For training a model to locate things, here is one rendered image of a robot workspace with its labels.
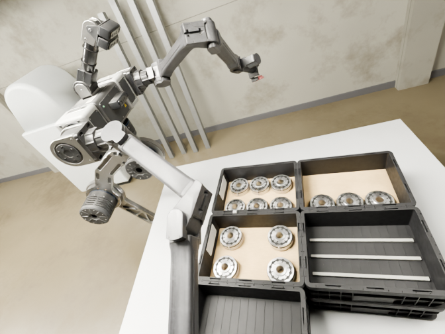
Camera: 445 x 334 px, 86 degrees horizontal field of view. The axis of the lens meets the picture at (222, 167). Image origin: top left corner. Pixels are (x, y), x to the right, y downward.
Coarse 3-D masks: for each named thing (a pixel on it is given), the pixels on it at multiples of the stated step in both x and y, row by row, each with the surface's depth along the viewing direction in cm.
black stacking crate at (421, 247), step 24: (312, 216) 97; (336, 216) 94; (360, 216) 92; (384, 216) 89; (408, 216) 87; (312, 264) 91; (336, 264) 89; (360, 264) 86; (384, 264) 84; (408, 264) 82; (432, 264) 75; (432, 288) 75
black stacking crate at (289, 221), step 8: (232, 216) 107; (240, 216) 106; (248, 216) 105; (256, 216) 104; (264, 216) 103; (272, 216) 102; (280, 216) 101; (288, 216) 100; (296, 216) 99; (216, 224) 113; (224, 224) 113; (232, 224) 112; (240, 224) 111; (248, 224) 110; (256, 224) 108; (264, 224) 107; (272, 224) 106; (280, 224) 105; (288, 224) 104; (296, 224) 103; (208, 240) 103; (216, 240) 111; (208, 256) 101; (208, 264) 100; (200, 272) 93; (208, 272) 100; (240, 280) 86; (304, 288) 82
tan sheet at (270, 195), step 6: (270, 180) 128; (294, 180) 123; (228, 186) 134; (270, 186) 125; (294, 186) 120; (228, 192) 131; (270, 192) 122; (288, 192) 119; (294, 192) 118; (228, 198) 128; (234, 198) 127; (240, 198) 126; (246, 198) 124; (252, 198) 123; (264, 198) 121; (270, 198) 120; (288, 198) 116; (294, 198) 115; (246, 204) 122; (294, 204) 113
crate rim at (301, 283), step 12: (216, 216) 110; (228, 216) 108; (300, 216) 96; (300, 228) 92; (204, 240) 102; (300, 240) 89; (204, 252) 98; (300, 252) 86; (300, 264) 84; (204, 276) 90; (300, 276) 80
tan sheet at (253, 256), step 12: (240, 228) 113; (252, 228) 111; (264, 228) 109; (252, 240) 106; (264, 240) 104; (216, 252) 107; (228, 252) 105; (240, 252) 104; (252, 252) 102; (264, 252) 100; (276, 252) 99; (288, 252) 97; (240, 264) 100; (252, 264) 98; (264, 264) 97; (240, 276) 96; (252, 276) 95; (264, 276) 93
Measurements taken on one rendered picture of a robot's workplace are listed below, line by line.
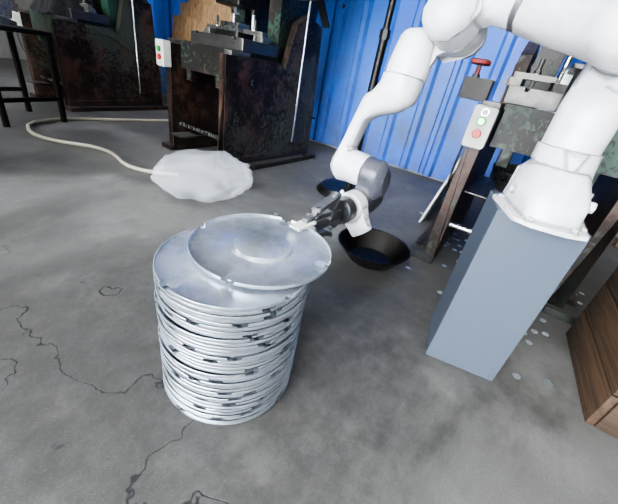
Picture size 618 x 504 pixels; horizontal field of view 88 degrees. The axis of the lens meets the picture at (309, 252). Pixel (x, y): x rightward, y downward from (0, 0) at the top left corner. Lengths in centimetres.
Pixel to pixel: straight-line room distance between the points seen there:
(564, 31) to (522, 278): 49
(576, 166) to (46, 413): 112
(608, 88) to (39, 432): 124
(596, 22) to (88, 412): 114
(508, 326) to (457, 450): 31
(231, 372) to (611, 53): 82
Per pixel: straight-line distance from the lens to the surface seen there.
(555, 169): 82
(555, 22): 87
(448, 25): 87
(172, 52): 237
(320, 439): 76
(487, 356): 100
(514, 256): 85
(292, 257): 65
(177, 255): 65
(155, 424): 78
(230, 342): 57
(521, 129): 141
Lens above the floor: 65
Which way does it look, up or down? 30 degrees down
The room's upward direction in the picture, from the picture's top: 11 degrees clockwise
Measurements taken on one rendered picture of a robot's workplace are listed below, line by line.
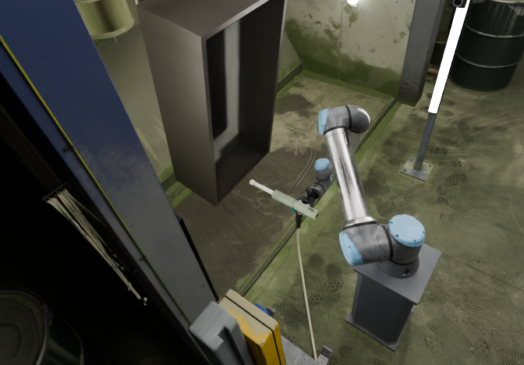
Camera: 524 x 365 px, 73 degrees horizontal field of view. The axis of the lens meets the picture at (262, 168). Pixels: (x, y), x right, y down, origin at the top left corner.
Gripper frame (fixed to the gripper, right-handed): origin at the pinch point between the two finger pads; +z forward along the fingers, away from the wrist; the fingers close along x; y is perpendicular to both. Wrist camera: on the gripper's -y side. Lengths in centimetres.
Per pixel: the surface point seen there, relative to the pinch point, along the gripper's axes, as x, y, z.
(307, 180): 26, 40, -65
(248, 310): -42, -96, 103
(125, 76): 171, -26, -17
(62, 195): 10, -98, 107
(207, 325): -41, -103, 112
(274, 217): 28, 46, -20
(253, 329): -45, -95, 105
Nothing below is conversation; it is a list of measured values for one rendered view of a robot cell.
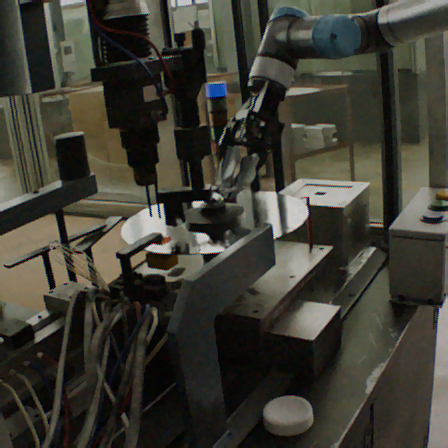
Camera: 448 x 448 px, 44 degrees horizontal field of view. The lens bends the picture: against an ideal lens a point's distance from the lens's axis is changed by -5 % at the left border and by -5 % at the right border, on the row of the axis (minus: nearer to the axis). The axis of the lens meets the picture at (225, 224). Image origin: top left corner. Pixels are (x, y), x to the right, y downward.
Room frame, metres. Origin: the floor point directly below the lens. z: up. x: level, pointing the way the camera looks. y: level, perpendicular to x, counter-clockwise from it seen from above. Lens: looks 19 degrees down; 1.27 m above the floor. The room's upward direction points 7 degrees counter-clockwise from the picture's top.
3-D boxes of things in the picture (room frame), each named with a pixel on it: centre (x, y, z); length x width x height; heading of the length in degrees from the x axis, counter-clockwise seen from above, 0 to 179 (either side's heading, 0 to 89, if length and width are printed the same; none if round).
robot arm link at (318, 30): (1.00, -0.22, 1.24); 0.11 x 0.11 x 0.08; 35
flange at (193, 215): (0.97, 0.02, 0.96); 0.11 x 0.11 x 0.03
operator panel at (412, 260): (1.04, -0.42, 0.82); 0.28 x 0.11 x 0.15; 147
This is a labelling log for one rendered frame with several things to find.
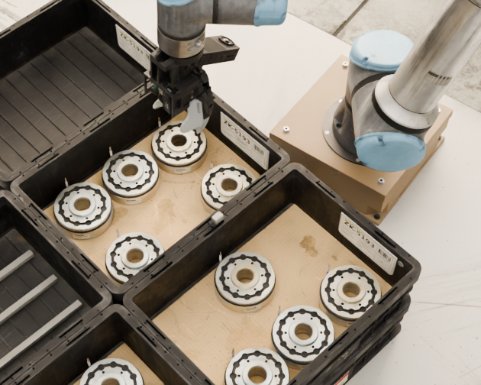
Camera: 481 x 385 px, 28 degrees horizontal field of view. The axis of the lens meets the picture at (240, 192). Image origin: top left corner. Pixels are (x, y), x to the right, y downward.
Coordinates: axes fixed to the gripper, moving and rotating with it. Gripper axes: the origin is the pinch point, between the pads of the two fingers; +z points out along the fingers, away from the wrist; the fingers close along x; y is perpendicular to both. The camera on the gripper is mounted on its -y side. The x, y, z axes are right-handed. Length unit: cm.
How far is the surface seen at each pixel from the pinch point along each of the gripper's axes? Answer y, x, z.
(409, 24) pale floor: -131, -34, 93
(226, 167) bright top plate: -2.3, 7.4, 10.0
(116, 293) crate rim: 30.8, 16.2, 4.2
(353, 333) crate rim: 9.2, 47.1, 2.3
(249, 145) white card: -7.2, 8.1, 7.0
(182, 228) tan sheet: 10.7, 9.9, 13.6
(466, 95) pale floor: -120, -2, 92
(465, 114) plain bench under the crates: -57, 25, 24
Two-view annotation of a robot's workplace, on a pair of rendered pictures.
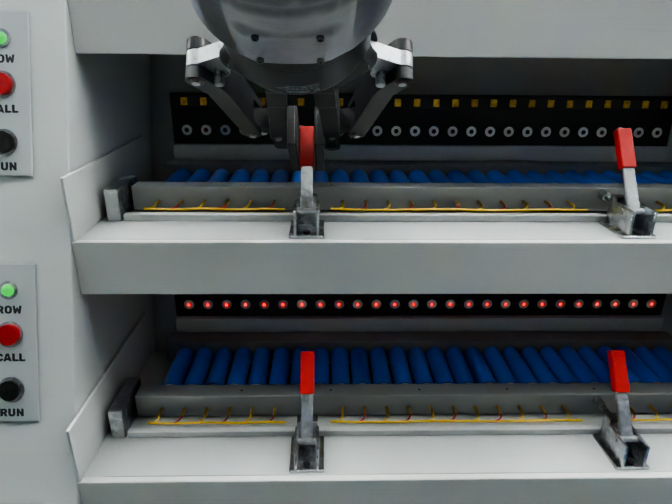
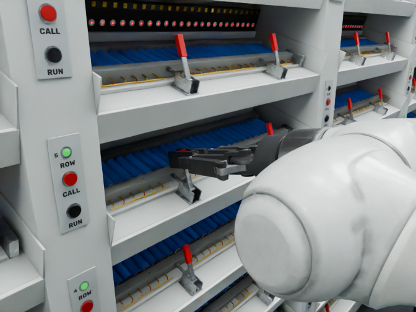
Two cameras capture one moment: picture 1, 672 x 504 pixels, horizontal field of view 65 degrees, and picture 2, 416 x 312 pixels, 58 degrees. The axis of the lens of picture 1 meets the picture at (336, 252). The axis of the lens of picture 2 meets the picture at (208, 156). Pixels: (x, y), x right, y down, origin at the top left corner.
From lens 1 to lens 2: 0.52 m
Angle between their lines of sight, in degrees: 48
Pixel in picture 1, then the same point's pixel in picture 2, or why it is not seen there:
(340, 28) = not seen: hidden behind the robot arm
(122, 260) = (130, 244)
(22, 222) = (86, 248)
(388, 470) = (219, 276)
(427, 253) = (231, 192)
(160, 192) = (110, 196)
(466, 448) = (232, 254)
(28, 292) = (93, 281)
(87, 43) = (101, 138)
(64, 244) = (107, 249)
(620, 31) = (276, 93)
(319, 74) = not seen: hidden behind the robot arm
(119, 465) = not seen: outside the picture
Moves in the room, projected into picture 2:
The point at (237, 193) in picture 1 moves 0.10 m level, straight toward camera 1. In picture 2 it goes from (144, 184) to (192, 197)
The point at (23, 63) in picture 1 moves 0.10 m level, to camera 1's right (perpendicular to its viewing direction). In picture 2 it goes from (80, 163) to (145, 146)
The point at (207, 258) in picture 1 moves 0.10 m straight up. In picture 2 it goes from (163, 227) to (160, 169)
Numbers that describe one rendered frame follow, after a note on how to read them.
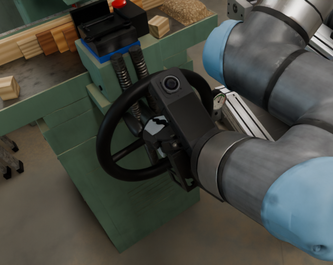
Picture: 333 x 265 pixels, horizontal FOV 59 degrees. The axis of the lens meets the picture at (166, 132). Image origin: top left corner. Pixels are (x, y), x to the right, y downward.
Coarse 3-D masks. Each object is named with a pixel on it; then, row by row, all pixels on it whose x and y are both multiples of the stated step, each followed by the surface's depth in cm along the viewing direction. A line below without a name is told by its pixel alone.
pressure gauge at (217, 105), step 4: (212, 92) 88; (216, 92) 87; (220, 92) 88; (216, 96) 86; (220, 96) 88; (224, 96) 89; (216, 100) 88; (220, 100) 89; (224, 100) 90; (216, 104) 89; (220, 104) 91; (216, 108) 91
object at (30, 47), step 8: (144, 0) 80; (152, 0) 81; (160, 0) 82; (144, 8) 81; (24, 40) 70; (32, 40) 70; (24, 48) 70; (32, 48) 71; (40, 48) 72; (24, 56) 71; (32, 56) 72
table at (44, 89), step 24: (192, 24) 74; (216, 24) 78; (168, 48) 74; (0, 72) 69; (24, 72) 68; (48, 72) 67; (72, 72) 66; (0, 96) 63; (24, 96) 62; (48, 96) 64; (72, 96) 67; (96, 96) 64; (144, 96) 66; (0, 120) 61; (24, 120) 64
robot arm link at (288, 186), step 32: (320, 128) 24; (224, 160) 28; (256, 160) 25; (288, 160) 23; (320, 160) 21; (224, 192) 28; (256, 192) 24; (288, 192) 21; (320, 192) 19; (288, 224) 21; (320, 224) 19; (320, 256) 20
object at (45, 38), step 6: (48, 30) 70; (36, 36) 69; (42, 36) 69; (48, 36) 70; (42, 42) 70; (48, 42) 70; (54, 42) 71; (42, 48) 71; (48, 48) 71; (54, 48) 72; (48, 54) 72

◆ AIM OF THE TASK
In the listing above, find the line containing "(292, 257): 65" and the line containing "(307, 180): 26, 40, -65", then write out both of them and every line between, exactly, with no pictures.

◆ RESULT BELOW
(292, 257): 65
(177, 255): 65
(155, 424): 78
(230, 342): 57
(521, 129): 141
Lens above the floor: 65
Which way does it look, up or down? 30 degrees down
The room's upward direction in the picture, from the picture's top: 11 degrees clockwise
Measurements taken on one rendered picture of a robot's workplace are listed below, line by line.
Camera: 524 x 365 px, 73 degrees horizontal field of view. The axis of the lens meets the picture at (262, 168). Pixels: (x, y), x right, y down, origin at the top left corner.
Gripper frame (fixed to the gripper, right-handed): origin at the pinch point between the two finger pads; +z forward along the fingers, away from the wrist; the fingers close along x; y is perpendicular to both. Wrist camera: on the gripper's -y side. Lengths in centimetres.
Per pixel: the surface point seen there, relative to the pinch point, along the gripper's axes, as x, y, z.
(307, 180): 26, 40, -65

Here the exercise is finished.